ABOVE THE LINE Hollywood stereotypes are so La-Z-Boy lived-in, a newcomer to L.A. can giggle at them right along with industry insiders. In this world premiere, playwright Susan Rubin has gotten the whole gang together again for our theater-armchair gawking. There's the screen-star-mama's-boy producer, Jeremy (Jason Stuart); the seemingly Zen Earth mother executive with silver-ring brass knuckles (Denise Dowse); the ladder-climbing Silver Lake punk composer, Christian (Stewart W. Calhoun); the triple-threat writer/bourbon drinker/asshole lady-killer, John (Nick Menell); and his triple-threat feminist lit professor/New Yorker/desperate prey, Lucy (Heather Marie Marsden). Now watch them try to make Tea, a movie musical based on a family-heirloom journal kept circa the Boston Tea Party. Rubin knows all their soft spots and pokes judiciously: When Lucy mentions Samuel Adams, Jeremy casually tosses off, "Oh, the beer guy." Yet the entire play resembles a 15-year-old learning to drive on a stick shift. The lines, pace and relationships jerk to life and then stall; the brakes are slammed. As Lucy leaves John, all fury and fangs, and he halfheartedly stops her, you wonder for what these two are fighting. Jeremy and Christian's affair is likewise hastily erected, and both couplings suffer from either a lack of chemistry or a lack of rehearsal. Director Mark Bringelson and cinematographer Adam Soch created a neat device merging film and theater, but it's so underused — and in the dinner-scene instance, extraneous — they should've scrapped it and focused that energy on the play. Hmmm ... art imitates Hollywood. Bootleg Theatre, 2220 Beverly Blvd., L.A.; Thurs.-Sun., 8 p.m.; through April 24. (213) 389-3856. (Rebecca Haithcoat)

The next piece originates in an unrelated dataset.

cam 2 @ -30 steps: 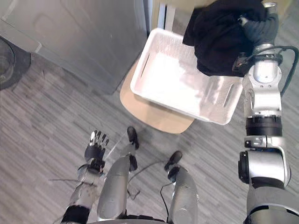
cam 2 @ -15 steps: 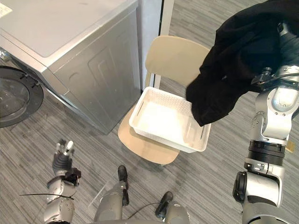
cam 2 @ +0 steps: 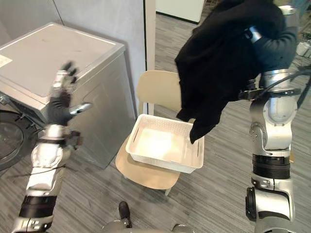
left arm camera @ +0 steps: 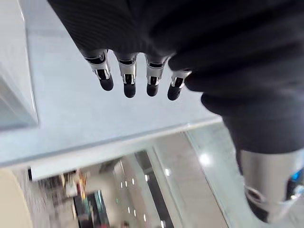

AN AMERICAN TRACT Barbara White Morgan's irksome drama about a struggling single mom comes weighted down with hackneyed dialogue, superficial characters and gratuitous subplots. In the mid-1980s, nurse's assistant Ann (Darlene Bel Grayson) had lived in the 'hood with her two sons until a dying patient bequeathed her a house in a pretentious white suburb. Euphoric when she first moves in, Ann is soon being visited by well-meaning and hostile neighbors, who complain about her unlandscaped lawn and her son Rodney's boom box — and demand all sorts of ownership levies she doesn't have. Meanwhile the listless Rodney (Larry "Bam" Hall) yearns to return to the projects — even though his father was murdered there — while Ann's boyfriend, Earl (Carl Crudup), makes it plain he too feels out of place. Her spirit unbowed, Ann soldiers on, skillfully handling the patronizing white lady next door (Jennifer Lamar), fending off her journalist husband (Darrell Philip), who keeps giving Ann hankering looks, and vanquishing the nasty patrician president of the homeowner's association (Maurice Weiss). Whatever truthful elements the story embraces are torpedoed by the typically one-note performances, under Richard Elkins' direction. Though Ann is always well groomed, her living room (designer David Mauer's set) inexplicably resembles a squatters' den, with blank, dirty walls and sheet-draped, torn upholstery. (The place finally gets spiffed up in Act 2.) Among the ensemble, Miriam Korn is the most convincing as a likable teen who penetrates Rodney's sullen defenses. Theatre/Theater, 5041 Pico Blvd., L.A.; Sat., 8 p.m.; Sun., 7 p.m.; through April 25. brownpapertickets.com/event/100569. (800) 838-3006. (Deborah Klugman)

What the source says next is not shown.